Олег невесело усмехнулся:
— У нас, когда какой князь вздумает идти на другого, сперва высылает отряды лазутчиков вызнавать дороги: после зимы везде новые озера, болота, разливы. Потом посылает половину войска, чтобы мостили дороги, расчищали
путь. Понятно, если такой князек откажется платить налоги — как принудишь? Себе дороже. Проще совершить новый поход на Царьград, чем на окопавшегося среди болот сидня!
Томас спросил с сомнением:
— Вся Русь такая?.. А как же кентавры?
— То Южная Русь.
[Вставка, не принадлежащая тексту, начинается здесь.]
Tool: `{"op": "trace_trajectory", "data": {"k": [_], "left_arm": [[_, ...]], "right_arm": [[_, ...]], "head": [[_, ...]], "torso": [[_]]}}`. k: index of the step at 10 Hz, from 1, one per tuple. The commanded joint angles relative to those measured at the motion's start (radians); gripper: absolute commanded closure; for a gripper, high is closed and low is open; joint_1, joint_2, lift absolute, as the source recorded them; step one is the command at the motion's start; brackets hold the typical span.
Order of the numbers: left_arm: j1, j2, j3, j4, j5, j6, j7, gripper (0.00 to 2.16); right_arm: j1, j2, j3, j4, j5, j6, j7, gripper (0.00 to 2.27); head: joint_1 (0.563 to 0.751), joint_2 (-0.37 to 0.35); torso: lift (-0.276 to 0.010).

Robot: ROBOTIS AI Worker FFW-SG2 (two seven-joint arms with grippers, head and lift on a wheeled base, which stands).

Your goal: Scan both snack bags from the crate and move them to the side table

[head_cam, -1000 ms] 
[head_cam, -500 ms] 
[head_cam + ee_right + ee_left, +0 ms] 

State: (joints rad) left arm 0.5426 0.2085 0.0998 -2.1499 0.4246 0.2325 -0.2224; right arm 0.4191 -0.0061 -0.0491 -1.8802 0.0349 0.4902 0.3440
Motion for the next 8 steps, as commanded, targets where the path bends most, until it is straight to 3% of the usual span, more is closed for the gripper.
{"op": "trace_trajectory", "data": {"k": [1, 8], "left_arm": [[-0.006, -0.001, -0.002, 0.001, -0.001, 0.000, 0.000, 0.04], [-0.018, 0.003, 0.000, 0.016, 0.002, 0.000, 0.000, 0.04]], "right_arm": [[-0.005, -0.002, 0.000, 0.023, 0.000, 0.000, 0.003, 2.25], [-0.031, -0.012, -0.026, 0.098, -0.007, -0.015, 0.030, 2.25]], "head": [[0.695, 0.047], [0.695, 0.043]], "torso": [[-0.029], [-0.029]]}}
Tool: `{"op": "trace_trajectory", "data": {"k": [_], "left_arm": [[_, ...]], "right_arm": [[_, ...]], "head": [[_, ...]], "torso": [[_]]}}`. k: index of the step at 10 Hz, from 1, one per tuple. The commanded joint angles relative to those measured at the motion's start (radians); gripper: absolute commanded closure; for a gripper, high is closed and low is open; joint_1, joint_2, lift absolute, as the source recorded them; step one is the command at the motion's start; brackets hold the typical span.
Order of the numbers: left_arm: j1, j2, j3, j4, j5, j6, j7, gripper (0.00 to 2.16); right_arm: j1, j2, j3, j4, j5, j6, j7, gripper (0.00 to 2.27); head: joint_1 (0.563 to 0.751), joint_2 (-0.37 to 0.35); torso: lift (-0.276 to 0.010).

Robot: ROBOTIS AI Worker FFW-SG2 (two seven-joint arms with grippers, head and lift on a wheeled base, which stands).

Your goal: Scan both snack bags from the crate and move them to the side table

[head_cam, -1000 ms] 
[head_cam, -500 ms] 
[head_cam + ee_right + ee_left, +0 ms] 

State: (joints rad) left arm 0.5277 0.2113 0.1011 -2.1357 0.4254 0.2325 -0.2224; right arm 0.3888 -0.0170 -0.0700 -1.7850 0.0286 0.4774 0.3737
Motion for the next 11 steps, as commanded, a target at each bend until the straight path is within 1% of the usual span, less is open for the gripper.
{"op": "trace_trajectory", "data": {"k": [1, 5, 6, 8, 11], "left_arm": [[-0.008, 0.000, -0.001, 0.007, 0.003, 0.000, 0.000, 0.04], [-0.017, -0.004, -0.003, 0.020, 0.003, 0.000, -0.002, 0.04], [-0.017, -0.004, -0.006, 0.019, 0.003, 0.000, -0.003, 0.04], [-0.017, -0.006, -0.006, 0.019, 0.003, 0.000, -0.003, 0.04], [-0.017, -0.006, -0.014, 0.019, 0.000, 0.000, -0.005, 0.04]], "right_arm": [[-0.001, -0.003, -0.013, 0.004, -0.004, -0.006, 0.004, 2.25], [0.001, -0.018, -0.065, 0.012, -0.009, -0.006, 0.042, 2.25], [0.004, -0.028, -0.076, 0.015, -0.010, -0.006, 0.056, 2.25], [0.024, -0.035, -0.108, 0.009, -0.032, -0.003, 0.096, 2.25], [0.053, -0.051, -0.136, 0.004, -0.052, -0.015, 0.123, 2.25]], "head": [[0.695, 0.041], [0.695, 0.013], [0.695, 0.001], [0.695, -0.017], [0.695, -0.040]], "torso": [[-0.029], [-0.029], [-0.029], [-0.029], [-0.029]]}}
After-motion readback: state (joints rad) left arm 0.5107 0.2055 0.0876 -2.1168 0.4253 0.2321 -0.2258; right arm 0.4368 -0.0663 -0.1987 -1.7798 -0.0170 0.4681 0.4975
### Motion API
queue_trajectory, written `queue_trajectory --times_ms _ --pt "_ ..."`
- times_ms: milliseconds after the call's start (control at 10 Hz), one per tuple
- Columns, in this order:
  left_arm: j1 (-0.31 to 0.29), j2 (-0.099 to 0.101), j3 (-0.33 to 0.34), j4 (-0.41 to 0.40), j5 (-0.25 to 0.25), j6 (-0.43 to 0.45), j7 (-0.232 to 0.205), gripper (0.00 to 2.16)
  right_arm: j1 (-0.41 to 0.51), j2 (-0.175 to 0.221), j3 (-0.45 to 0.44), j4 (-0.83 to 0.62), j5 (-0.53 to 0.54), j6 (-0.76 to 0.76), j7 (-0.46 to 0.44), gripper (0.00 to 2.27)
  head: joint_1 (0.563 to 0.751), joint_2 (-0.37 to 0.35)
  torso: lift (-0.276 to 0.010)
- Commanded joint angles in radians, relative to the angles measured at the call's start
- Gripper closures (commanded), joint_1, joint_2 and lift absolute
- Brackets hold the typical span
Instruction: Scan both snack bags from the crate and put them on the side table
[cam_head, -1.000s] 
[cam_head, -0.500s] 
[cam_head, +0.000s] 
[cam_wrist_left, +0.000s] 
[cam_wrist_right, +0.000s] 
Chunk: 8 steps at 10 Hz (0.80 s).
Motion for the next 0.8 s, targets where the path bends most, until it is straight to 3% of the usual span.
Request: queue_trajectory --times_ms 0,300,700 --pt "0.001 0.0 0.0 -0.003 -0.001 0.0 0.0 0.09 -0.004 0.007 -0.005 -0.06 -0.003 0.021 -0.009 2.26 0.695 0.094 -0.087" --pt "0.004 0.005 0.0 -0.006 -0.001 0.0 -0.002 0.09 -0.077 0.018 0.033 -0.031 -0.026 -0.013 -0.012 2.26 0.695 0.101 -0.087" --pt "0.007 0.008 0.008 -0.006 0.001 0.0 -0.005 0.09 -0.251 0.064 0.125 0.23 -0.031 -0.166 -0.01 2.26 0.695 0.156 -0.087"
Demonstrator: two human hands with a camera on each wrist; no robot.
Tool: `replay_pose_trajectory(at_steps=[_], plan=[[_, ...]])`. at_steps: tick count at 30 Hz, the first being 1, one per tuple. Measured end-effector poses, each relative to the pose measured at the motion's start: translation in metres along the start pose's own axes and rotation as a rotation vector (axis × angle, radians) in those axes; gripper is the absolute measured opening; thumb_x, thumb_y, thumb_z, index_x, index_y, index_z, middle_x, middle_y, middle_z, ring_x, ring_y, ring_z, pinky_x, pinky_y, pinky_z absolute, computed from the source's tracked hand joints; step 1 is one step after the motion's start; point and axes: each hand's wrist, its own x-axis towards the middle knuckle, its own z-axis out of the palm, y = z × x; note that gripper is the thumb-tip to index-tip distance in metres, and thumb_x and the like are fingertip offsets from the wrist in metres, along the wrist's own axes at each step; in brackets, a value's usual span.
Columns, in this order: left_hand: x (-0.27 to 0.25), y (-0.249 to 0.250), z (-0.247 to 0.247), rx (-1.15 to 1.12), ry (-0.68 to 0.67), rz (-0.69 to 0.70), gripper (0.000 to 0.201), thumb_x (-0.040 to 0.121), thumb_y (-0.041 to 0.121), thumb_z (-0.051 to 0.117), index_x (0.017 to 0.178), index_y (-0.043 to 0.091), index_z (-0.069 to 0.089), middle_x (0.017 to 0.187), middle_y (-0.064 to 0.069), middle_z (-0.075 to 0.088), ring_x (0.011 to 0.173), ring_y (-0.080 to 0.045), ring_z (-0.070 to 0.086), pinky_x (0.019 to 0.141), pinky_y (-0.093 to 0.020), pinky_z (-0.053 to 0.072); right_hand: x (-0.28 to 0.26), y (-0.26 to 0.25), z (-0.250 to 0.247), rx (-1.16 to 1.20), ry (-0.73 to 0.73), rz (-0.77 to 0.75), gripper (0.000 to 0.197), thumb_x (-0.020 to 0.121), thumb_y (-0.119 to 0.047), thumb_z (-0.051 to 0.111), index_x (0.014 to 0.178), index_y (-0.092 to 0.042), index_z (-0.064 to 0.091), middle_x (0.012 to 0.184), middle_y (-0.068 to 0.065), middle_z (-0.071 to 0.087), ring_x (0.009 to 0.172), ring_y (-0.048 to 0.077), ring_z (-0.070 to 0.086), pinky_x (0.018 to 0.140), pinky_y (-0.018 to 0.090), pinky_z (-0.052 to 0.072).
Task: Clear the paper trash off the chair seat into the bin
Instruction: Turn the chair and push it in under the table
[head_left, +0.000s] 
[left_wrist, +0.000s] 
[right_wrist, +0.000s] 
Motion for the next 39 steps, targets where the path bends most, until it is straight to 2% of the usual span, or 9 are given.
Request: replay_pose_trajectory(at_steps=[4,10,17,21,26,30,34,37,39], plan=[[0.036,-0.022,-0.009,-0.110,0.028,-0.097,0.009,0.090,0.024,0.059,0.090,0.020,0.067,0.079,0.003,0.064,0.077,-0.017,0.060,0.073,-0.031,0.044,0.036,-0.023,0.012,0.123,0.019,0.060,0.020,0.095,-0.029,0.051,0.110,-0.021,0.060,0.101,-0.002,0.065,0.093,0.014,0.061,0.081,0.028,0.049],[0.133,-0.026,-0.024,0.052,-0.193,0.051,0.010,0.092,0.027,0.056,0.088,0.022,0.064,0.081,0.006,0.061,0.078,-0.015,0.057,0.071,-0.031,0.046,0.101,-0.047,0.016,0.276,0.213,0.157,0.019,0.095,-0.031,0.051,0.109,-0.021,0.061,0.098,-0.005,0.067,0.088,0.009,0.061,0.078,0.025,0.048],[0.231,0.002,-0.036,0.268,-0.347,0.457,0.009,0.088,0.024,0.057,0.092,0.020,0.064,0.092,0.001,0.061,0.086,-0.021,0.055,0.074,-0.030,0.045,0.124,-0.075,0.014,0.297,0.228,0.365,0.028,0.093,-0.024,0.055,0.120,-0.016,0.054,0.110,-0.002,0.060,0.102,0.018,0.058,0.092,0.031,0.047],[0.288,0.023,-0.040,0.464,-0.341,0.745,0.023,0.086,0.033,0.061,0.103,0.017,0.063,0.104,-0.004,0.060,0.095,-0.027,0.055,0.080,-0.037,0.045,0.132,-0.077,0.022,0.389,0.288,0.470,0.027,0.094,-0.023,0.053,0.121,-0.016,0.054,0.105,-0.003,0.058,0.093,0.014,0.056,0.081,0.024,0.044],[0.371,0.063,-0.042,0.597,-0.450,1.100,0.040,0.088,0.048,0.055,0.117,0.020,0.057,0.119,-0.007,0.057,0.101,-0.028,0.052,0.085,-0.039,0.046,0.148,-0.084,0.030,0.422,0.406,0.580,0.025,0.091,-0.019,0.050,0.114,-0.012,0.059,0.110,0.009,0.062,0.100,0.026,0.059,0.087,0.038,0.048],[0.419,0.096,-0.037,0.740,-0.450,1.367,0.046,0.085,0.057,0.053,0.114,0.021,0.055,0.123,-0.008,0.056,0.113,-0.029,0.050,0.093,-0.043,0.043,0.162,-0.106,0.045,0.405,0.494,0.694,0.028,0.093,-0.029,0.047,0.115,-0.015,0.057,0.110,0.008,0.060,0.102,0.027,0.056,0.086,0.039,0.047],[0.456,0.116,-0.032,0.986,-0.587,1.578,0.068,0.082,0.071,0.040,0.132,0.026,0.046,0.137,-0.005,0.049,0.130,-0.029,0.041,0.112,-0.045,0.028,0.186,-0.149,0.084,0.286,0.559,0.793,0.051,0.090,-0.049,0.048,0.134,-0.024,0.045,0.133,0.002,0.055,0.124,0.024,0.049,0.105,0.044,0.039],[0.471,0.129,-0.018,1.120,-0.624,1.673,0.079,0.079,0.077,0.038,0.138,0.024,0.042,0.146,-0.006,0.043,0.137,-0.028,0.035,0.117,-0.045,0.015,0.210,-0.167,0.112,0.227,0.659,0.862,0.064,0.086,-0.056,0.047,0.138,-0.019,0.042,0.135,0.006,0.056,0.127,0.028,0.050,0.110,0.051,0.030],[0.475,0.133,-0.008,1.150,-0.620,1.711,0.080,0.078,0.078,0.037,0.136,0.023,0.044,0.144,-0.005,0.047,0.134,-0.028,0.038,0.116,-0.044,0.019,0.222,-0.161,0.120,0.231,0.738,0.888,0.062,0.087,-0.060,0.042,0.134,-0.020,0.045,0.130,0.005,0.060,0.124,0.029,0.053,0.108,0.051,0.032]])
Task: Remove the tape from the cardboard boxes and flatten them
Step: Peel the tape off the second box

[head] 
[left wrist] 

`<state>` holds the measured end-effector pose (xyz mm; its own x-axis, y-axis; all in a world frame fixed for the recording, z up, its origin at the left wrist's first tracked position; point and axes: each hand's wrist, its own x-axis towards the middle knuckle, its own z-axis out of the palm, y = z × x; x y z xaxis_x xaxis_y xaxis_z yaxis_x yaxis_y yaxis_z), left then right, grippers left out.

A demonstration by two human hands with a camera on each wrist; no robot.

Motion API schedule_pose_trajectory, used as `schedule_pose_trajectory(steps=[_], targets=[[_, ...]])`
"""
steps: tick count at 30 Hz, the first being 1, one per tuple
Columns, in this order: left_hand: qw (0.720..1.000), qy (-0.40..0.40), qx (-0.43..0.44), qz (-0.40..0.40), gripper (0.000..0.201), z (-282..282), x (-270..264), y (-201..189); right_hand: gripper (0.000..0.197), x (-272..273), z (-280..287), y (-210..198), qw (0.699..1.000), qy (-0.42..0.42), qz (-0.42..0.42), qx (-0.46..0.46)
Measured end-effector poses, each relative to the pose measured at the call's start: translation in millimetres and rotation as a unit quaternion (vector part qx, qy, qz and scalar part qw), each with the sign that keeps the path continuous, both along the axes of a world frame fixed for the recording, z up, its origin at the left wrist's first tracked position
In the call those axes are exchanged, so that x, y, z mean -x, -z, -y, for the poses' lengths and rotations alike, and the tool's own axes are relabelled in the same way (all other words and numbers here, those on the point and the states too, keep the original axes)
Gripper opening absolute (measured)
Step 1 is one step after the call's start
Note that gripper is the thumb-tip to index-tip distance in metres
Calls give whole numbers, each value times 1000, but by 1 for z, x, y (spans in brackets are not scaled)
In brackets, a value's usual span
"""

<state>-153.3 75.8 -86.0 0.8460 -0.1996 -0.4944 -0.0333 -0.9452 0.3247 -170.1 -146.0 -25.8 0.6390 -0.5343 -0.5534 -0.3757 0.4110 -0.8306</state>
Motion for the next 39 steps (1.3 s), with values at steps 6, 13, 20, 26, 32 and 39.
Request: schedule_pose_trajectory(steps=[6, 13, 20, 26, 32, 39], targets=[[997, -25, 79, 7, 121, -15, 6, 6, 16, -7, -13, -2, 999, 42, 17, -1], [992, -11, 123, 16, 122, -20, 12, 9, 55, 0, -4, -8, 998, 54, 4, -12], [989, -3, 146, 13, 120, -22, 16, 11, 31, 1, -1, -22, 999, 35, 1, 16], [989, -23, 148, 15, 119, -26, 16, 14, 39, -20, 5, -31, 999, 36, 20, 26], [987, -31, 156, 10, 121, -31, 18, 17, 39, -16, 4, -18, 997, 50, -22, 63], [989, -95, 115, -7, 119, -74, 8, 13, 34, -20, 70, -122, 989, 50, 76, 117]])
Иной раз по старинке зовут Скифией. Там все на конях, там простор, там не окоем, не виднокрай, а видноколо, виднокруг. Даже деревья — редкость, зато трава до пояса. Народ один, но одевается иначе, охотится иначе, другим богам молится, ибо в Лесу боги одни, в Степи — другие.
— Господь изрек: нет ни эллина, ни иудея! Если помыслить, то все мы единый народ, хоть и говорим на разных языках. И Божье повеление в том, чтобы снова стать одним народом!
Олег покосился с удивлением, в его негромком голосе таилась насмешка:
— Но кланялись именно твоему Богу? А если кто не захочет?